**WHAT THIS TASK INVOLVES**:
Check every line of the records below for the string "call" and copy the ones that have it.

**DATASET**:
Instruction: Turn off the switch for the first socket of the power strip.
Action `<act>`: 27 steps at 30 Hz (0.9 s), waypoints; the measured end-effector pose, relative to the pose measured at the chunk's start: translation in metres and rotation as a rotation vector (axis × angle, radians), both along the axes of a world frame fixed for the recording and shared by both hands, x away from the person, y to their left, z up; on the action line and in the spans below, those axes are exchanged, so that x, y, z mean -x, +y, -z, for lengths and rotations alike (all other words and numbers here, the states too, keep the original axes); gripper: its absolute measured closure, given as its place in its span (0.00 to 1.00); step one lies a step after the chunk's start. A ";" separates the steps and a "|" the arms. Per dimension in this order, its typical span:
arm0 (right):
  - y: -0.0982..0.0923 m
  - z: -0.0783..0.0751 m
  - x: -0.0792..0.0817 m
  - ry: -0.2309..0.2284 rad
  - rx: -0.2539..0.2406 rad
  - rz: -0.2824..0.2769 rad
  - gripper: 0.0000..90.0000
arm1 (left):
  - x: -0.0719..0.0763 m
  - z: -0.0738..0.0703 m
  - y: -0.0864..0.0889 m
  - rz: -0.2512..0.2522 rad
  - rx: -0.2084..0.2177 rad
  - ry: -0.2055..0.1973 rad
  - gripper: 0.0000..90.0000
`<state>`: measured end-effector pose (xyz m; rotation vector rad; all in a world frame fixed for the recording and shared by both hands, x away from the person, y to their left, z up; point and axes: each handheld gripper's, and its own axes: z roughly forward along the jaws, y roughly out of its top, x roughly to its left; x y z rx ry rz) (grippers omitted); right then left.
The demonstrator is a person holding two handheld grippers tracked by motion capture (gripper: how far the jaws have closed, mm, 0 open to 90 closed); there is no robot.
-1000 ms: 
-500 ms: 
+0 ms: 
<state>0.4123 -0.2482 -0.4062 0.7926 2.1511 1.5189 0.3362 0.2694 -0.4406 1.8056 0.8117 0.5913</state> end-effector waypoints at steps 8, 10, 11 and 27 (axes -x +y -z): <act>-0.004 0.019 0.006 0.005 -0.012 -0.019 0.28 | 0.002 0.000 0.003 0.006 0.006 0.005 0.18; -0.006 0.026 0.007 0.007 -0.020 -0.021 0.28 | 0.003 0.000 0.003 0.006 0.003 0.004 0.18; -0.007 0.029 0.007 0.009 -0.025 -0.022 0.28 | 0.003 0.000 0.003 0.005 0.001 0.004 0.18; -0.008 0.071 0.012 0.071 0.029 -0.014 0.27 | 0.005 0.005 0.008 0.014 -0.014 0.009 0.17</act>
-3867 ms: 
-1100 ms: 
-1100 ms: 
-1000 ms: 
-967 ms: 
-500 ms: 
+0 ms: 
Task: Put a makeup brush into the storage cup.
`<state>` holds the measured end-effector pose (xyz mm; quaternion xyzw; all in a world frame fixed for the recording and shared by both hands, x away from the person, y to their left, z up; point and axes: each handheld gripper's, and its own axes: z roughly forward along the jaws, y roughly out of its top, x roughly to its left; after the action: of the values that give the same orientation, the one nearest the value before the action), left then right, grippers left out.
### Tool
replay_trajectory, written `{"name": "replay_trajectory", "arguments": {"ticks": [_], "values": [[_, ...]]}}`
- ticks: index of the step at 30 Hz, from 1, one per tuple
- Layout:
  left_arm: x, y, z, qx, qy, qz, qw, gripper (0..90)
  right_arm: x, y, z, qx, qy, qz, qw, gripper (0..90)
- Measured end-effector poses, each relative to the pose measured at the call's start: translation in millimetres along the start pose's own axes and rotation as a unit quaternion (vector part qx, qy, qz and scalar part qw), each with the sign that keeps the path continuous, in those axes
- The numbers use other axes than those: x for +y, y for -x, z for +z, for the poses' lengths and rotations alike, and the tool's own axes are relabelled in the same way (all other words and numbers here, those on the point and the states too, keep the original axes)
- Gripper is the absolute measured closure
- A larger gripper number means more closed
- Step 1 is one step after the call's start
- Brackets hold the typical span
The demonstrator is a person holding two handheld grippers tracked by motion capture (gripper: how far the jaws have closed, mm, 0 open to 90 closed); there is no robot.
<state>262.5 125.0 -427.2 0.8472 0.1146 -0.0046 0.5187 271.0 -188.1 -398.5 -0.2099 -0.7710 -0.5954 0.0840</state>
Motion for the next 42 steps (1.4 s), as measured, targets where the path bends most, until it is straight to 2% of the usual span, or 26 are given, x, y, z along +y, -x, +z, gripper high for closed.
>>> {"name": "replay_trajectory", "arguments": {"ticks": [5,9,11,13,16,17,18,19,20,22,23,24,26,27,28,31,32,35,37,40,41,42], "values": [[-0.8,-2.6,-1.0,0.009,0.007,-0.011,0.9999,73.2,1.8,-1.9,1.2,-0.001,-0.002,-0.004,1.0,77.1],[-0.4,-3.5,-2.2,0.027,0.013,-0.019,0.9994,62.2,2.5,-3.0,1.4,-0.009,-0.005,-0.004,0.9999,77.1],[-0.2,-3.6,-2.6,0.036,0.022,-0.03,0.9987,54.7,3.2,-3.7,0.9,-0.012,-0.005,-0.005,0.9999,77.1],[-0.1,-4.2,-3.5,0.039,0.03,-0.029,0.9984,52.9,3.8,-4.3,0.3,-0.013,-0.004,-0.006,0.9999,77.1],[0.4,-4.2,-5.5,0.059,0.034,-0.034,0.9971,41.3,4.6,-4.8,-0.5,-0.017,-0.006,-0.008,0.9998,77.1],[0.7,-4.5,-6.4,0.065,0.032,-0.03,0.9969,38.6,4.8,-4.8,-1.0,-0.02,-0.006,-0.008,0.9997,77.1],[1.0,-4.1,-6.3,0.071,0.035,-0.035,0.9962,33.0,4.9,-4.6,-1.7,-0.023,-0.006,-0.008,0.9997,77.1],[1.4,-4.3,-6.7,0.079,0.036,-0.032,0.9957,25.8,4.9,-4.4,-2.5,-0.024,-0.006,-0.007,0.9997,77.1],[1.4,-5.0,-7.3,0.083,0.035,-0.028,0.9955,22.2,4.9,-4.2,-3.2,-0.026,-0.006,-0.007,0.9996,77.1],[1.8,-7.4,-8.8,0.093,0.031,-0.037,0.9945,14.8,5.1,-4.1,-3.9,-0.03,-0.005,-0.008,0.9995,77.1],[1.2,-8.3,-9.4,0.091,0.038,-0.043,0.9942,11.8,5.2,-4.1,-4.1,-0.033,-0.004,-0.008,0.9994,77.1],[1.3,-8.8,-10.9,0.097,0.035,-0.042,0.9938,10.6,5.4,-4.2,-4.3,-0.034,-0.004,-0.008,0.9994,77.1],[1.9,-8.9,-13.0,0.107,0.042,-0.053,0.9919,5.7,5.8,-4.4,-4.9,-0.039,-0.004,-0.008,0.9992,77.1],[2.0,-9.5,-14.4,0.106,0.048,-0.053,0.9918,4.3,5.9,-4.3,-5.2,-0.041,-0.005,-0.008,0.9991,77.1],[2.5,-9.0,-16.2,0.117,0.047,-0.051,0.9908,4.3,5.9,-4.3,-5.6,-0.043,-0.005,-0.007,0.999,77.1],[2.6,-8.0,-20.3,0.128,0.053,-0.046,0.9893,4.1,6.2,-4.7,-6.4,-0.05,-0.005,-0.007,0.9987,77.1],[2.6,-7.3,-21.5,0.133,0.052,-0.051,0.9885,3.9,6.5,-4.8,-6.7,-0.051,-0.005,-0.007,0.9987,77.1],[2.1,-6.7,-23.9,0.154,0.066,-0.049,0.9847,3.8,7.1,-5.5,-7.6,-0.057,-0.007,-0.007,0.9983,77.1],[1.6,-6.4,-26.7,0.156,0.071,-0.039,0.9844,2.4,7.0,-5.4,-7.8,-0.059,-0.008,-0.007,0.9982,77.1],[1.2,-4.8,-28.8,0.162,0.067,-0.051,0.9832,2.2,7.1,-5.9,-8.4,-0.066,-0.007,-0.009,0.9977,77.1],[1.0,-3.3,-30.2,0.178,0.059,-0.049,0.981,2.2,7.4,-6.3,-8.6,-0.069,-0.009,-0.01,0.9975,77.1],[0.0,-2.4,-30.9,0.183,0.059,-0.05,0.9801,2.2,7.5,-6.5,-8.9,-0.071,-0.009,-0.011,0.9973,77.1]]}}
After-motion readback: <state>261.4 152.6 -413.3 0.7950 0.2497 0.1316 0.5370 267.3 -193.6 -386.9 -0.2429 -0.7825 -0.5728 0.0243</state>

**RESPONSE FOR THIS EXERCISE**:
- Measured end-effector poses, each relative to the pose measured at the call's start: translation in millimetres along the start pose's own axes and rotation as a unit quaternion (vector part qx, qy, qz and scalar part qw), each with the sign that keeps the path continuous, in those axes
- Step 1 is one step after the call's start

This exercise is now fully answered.